Hier sind die wichtigsten Säulen, auf denen neues Zeitmanagement im Handwerk steht:
1. Digitalisierung der Arbeitsplanung
Viele Handwerksbetriebe nutzen heute digitale Planungstools, Apps oder Cloud-Systeme für:
- Terminplanung
- Einsatzplanung von Mitarbeitern
- Kommunikation mit Kunden
Dadurch können Termine schneller verschoben oder neu organisiert werden.
2. Flexible Arbeitszeiten
Moderne Betriebe arbeiten häufiger mit:
- Gleitzeitmodellen
- Teilzeitregelungen
- projektbezogenen Arbeitszeiten
So lassen sich Arbeitsspitzen besser abfangen, etwa bei großen Baustellen oder dringenden Reparaturen.

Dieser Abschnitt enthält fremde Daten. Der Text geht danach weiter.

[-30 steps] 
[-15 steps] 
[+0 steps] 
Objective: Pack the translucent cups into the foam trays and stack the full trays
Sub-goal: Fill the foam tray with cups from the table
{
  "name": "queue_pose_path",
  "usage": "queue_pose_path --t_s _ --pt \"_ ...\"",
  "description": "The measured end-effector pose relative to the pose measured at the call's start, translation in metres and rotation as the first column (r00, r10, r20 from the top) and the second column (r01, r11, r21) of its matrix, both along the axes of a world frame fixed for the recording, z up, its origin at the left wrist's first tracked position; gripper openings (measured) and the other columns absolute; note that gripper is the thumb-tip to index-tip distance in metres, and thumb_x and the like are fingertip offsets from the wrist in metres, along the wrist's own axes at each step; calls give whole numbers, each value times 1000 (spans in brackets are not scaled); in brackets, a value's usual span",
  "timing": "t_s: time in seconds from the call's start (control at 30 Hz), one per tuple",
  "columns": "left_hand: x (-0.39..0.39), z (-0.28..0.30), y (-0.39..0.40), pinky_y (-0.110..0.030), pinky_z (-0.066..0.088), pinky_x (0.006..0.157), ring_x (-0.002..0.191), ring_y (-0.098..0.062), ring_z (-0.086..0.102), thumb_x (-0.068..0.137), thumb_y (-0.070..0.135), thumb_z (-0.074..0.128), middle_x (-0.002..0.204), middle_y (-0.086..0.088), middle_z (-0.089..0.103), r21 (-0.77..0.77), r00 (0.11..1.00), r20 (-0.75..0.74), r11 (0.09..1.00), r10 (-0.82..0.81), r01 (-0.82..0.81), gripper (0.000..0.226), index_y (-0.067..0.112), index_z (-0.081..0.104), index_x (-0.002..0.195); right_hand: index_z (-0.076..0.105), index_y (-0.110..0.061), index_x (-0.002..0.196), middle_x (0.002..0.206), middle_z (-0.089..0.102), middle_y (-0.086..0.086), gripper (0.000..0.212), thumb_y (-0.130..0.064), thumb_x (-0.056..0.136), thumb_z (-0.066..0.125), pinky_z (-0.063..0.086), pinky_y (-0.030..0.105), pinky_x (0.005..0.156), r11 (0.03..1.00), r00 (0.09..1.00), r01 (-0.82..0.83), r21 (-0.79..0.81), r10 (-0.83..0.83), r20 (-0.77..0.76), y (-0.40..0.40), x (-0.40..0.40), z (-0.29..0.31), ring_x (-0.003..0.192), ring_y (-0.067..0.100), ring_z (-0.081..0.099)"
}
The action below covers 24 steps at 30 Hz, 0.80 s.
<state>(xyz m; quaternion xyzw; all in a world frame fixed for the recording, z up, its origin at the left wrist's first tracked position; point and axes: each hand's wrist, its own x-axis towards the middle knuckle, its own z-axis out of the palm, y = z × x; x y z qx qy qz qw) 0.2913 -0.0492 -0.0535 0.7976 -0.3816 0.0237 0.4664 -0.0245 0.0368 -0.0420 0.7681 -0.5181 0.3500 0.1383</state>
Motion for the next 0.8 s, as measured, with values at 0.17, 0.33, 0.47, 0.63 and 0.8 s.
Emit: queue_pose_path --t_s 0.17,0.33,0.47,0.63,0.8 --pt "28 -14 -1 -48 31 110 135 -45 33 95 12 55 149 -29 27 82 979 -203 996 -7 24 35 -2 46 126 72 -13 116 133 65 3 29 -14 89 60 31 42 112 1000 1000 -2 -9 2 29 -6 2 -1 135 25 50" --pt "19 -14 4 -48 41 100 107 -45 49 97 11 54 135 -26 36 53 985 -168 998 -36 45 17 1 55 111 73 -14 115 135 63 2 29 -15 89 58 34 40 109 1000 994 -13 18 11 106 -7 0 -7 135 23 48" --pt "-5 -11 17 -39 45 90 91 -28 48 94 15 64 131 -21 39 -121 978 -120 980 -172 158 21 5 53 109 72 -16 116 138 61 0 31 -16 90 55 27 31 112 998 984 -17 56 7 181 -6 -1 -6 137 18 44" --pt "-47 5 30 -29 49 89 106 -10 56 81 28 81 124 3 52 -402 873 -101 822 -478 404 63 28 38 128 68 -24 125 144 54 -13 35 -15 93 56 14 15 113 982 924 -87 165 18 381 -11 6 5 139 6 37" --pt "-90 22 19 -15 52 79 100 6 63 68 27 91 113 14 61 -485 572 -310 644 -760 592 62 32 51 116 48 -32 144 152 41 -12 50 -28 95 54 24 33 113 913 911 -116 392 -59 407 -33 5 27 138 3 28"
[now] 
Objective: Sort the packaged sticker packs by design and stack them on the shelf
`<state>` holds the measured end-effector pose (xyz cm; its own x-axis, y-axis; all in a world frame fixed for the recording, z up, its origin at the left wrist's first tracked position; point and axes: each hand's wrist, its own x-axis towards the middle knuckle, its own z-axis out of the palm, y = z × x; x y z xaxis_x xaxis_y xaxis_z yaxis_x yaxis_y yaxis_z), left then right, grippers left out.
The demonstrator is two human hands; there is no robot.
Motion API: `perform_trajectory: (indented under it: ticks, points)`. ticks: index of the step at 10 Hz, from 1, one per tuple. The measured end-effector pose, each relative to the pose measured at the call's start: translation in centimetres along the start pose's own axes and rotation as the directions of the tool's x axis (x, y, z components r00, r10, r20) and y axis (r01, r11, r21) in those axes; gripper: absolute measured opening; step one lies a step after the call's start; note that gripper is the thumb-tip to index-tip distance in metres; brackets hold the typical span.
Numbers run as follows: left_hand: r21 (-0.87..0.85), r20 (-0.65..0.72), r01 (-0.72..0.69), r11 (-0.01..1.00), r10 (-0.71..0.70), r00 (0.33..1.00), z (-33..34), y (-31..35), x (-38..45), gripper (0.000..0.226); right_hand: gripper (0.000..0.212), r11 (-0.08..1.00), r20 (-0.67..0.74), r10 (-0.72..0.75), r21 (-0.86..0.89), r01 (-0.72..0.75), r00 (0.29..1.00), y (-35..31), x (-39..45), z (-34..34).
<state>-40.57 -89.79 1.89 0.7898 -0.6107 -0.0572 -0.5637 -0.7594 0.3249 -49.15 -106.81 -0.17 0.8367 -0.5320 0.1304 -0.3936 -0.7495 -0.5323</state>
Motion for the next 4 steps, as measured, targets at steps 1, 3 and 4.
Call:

3. Höhere Kundenorientierung
Kunden erwarten heute oft:
- Termine am späten Nachmittag oder Abend
- kurzfristige Reparaturen
- schnelle Reaktionszeiten
Handwerksbetriebe passen ihre Zeitplanung daher stärker an die Bedürfnisse der Kunden an.
4. Mobile Arbeit auf der Baustelle
Durch Smartphones und Tablets können Mitarbeiter:
- Aufträge unterwegs erhalten
- Arbeitszeiten direkt dokumentieren
- Änderungen sofort kommunizieren
Das erhöht die Flexibilität im Tagesablauf.
5. Wettbewerbsdruck
Der Wettbewerb zwingt viele Betriebe dazu, flexibler und effizienter zu arbeiten, um Kunden zu halten.
Fazit:
Moderne Handwerksbetriebe sind heute deutlich flexibler im Zeitmanagement, weil Digitalisierung, Kundenanforderungen und Wettbewerb neue Arbeitsformen erforderlich machen.